この出来事は、ロッテと近鉄双方のファンだけでなく、日本の野球ファンにとっても忘れられない一幕となった。
時間の壁
延長戦のルール
1988年のプロ野球において、試合時間が4時間を超えたら次のイニングには入らないという制限があった。
9回裏が終了した時点での残り時間から10回が事実上の最後のイニングとなっていた。
近鉄の優勝が消滅
10回表、先頭打者のブライアントが出塁するも、後続が凡退し近鉄は無得点に終わる。
この瞬間、近鉄の優勝は消滅し、西武ライオンズの4連覇が決定。
近鉄にとっては優勝への大きな挫折を意味する結果となった。
近鉄ナインやファンにとって、この日の様々な出来事は、一生忘れられない記憶として刻まれることとなる。
時間の壁に敗れた近鉄ナイン
近鉄の敗北を拒否する闘い
この試合は、近鉄が優勝を逃したことで敗北となった。
しかし、近鉄ナインには10回裏の守備が残っていた。
10回裏、近鉄ナインは、ロッテを無得点に抑えるチームスピリットを見せた。
その闘いを見守るファンも、選手たちの努力に感動し、その闘志に敬意を払った。
試合結果が引き分けとなったことは残念な結果ではあるが、選手たちの闘いぶりは忘れることのできないものとなった。
伝説の名勝負としての揺るがない評価
10・19川崎の試合は、プロ野球史上の最高の名勝負として刻まれている。
この試合で起こった様々な出来事やエピソードは、多くの人々によって語り継がれ、伝説として語り継がれている。
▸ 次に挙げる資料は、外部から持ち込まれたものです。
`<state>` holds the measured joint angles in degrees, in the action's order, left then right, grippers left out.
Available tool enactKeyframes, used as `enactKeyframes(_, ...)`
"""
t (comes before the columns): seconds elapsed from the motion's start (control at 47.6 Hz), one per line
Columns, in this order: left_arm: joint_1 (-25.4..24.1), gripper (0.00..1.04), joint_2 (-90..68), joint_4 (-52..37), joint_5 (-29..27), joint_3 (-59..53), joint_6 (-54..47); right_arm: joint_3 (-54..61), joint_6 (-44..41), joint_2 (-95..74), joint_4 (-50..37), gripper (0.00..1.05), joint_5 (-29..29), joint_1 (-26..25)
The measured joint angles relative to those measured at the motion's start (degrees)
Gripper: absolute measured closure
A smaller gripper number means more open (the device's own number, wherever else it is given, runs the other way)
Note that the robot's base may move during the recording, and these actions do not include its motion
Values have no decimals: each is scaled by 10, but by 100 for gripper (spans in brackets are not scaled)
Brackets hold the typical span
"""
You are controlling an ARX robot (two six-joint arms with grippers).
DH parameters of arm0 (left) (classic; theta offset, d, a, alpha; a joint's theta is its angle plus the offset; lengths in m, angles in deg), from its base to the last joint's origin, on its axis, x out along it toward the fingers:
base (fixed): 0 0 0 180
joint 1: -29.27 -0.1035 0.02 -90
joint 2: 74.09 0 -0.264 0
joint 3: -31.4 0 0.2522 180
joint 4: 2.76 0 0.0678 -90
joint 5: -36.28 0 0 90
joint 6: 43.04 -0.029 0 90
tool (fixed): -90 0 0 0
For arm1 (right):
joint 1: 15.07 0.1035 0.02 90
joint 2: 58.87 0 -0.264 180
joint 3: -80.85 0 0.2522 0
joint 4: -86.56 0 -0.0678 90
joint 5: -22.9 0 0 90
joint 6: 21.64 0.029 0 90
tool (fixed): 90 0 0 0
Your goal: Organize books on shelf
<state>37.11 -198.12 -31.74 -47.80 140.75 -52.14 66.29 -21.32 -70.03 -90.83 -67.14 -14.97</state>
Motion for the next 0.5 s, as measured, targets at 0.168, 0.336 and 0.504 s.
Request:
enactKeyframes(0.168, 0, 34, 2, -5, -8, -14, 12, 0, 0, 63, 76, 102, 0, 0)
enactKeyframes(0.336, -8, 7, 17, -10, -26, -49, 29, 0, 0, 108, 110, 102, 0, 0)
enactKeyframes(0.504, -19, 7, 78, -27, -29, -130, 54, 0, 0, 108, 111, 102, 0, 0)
この試合はただの試合だけでなく、それを超えたエンターテイメントとして観客を魅了した。
近鉄の最高傑作としての「10.19」
この試合は、近鉄バファローズにとって最高の傑作といえる。
勝利すれば8年ぶりのリーグ優勝という大きな目標を掲げ、選手たちは全力で戦かった。
試合展開は緊迫し、最後まで結果が分からない状況が続いた。
それだけに、選手たちの闘志や意地が試合に華を添え、観客に感動を与えることになった。
奇跡は続く
翌年の1989年は、パリーグは激しい優勝争いを行う。
西武、近鉄、オリックスの3チームが俗にいう熱パを演じる。
この年のペナントレースは史上稀にみる大混戦となり、1位、2位、3位の勝率がそれぞれ1厘差というものであった。
この年は、ブライアントの奇跡的な活躍により近鉄が9年ぶりの逆転リーグ優勝を果たす。